いまやオープンAIは市場で話題に事欠かない状況になっていますが、同社のCEOであるサム・アルトマンが共同創業したワールドコインが去る7月24日にとうとう世界の主要取引所に上場を果たしプロジェクトが開始されました。
ただ現時点ではもっとも大きな市場となるはずの北米では上場されていないことからまだまだパイロット版の域をでない状況であることも示唆していますが、ビットコインとは全く異なるコンセプトで上場にこぎつけたこの新仮想通貨が市場に変化をもたらすことになるのかどうかに大きな注目が集まりつつあります。
今のところ1.7ドル弱で上場したこの仮想通貨は3.6ドルまで上昇し、時価総額は28日時点で2億ドル強にまで膨らんでおり順調な滑り出しとなっていることが伺われますが、果たしてこれがそのまま続くことになるのかどうかも気になるところです。
恐らくかなり早い時期に仮想通貨FXの世界でもワールドコインが上場されるであろうことは容易に予測できますが、短期間でどれだけ広がりを見せることができるのかはここからの大きなポイントで、価格形成にも大きな影響を与えるであろうことが予測されています。
ワールドコインのコンセプトはAI視点で独特なもの
ワールドコインのプロジェクトは人工知能の発展に伴い人間とボットの区別がつかなくなる未来に備え、すべての人々がグローバルな経済にアクセスでき、恩恵を受けられるようにするという野心的なビジョンを持っています。

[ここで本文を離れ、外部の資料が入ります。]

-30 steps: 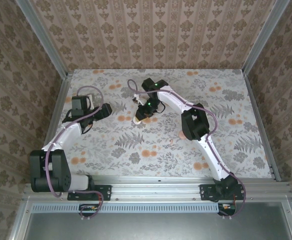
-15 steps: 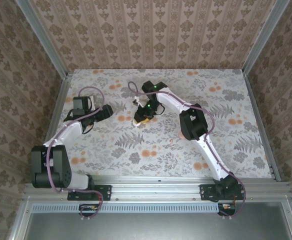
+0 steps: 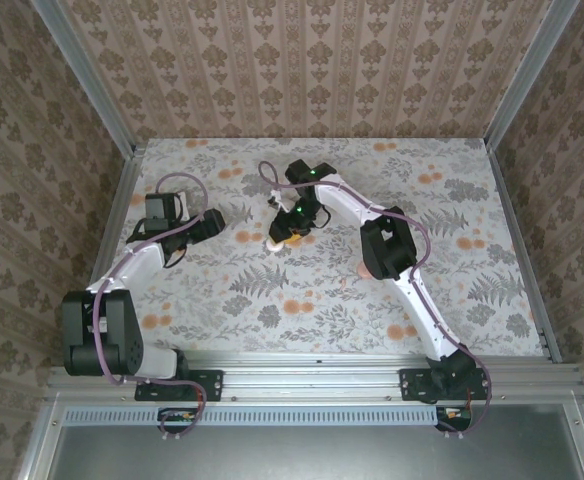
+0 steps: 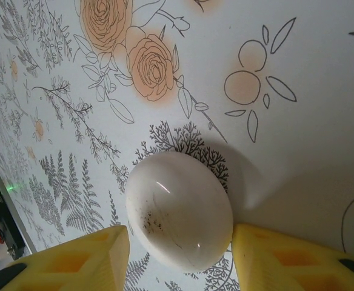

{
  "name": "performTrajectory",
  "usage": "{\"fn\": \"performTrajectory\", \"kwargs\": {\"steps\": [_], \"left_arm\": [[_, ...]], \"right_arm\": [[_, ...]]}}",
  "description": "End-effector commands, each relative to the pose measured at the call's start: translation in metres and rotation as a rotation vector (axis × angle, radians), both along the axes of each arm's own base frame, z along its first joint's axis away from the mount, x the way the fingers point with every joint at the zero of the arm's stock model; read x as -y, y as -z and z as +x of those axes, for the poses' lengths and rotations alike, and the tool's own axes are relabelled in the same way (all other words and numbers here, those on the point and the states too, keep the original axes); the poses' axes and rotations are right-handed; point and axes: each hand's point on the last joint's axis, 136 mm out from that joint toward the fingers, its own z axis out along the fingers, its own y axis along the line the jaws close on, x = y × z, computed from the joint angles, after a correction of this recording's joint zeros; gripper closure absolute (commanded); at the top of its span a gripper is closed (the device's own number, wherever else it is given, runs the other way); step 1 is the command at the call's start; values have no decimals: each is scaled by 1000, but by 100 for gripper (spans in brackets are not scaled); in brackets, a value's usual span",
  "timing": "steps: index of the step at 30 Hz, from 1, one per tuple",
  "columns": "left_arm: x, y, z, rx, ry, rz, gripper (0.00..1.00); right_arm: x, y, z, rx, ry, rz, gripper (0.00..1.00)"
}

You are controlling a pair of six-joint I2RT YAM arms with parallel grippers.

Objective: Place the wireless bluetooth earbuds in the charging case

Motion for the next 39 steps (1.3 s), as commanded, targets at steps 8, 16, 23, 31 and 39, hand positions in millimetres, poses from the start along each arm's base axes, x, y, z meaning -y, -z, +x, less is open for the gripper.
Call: {"fn": "performTrajectory", "kwargs": {"steps": [8, 16, 23, 31, 39], "left_arm": [[2, -6, 4, 6, 10, -20, 9], [12, -9, 0, 7, 39, -11, 10], [31, -8, -9, -6, 82, 5, 10], [56, -10, -18, -11, 126, 33, 10], [96, -10, -25, -52, 210, 55, 10]], "right_arm": [[9, -19, 19, 99, 37, -46, 49], [15, -54, 28, 199, 59, -62, 48], [26, -87, 27, 277, 87, -81, 48], [49, -123, 13, 354, 166, -102, 47], [90, -139, -2, 352, 361, -126, 50]]}}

オープンAIのCEOが考えた仮想通貨であるという点も大きな市場の関心を集めています。
これは投機的な商品というよりも実用性に重きを置いており、世界中の人々が参加できるように設計され、その目標は金融システムをより公平かつ透明にすることとされていますが、それを担保するためにどれだけ新しい機能やプロセスが仕込まれているのかが市場の関心事となりつつあります。
プロジェクトの核となっているのはユーザーがボットではなく本物の人間であることを確認するためのワールドIDと呼ばれるアカウントでオーブという名の機器を用いて、目の虹彩をスキャンしたユーザーに付与されることです。
ワールドIDを取得したユーザーは仮想通貨のワールドコインを用いた決済や送金、その他のデジタル資産の購入が可能になります。
ベータ版ではすでに200万人を超えるユーザーが登録を行っており、20カ国の35都市で虹彩のスキャンが利用できるようその設置が進んでいます。
ただ生体認証のプロセスはどうやってもオフラインでのオペレーションとなるため、20億人が登録して利用できるようになるまでには相当な時間が必要となることも危惧されはじめており、これこそが普及の足かせになるという指摘も出始めています。
生体認証は様々な問題をはらむものに
アルトマンとともにワールドコインを立ち上げたアレックス・ブラニアは、AIの時代にはAIと人間を区別することが重要だと述べ、ワールドコインがこの問題に対処するためのプライバシーが守られ、どのような組織にもコントロールできない分散型のアプローチをとることを担保しているのが生体認証プロセスの採用であることを明かしています。
しかしユーザーの身元を確認するために生体データを収集、保存、使用することにともなうプライバシーのリスクにも大きな批判が集まりつつあり、欧州圏ではこの部分にすでに調査が始まっています。
この問題がクリアできていないせいなのか米国で上場が果たされていない点も気になるところで、北米ではさらに大きな問題に発展する可能性がありそうです。
ユーザーのこうしたデータをどのように管理し、不正利用のないものにするかが最大のポイントになるものと思われます。
プライバシー問題が解決したとしてもオンライン上で生体認証プロセスで実現がクリアできるようになれば短時間で飛躍的な登録者を確保できるようになると思われますが、この部分にまだ確固たるソリューションが開発出来ていない点も気になります。
うまく行けばほかのアルトコインから資金が集中して集まる商品になる可能性も
現状では話題だけが先行しまだ海のものとも山のものともよくわからないのがワールドコインの現状ですが、これが軌道に乗りはじめると想定外の大きな時価総額をもった仮想通貨になることも考えられるだけに、早い段階でこれに乗ることが低いリスクで大きな利益にありつく絶好のツールになる可能性があることはしっかり認識しておきたいところです。
ビットコインを含めた仮想通貨は現状では相変わらず実需決済という視点が欠落しており、常に投機的な動きだけが顕在化するのが実情です。
そういう意味ではワールドコインがこの枠組みを打ち破って他にない立ち位置を早期に確立することが期待されるところとなっています。
仮想通貨FX市場でこの商品が上場されるまではまだ時間がかかりそうですが、早い段階で注目していくことが重要です。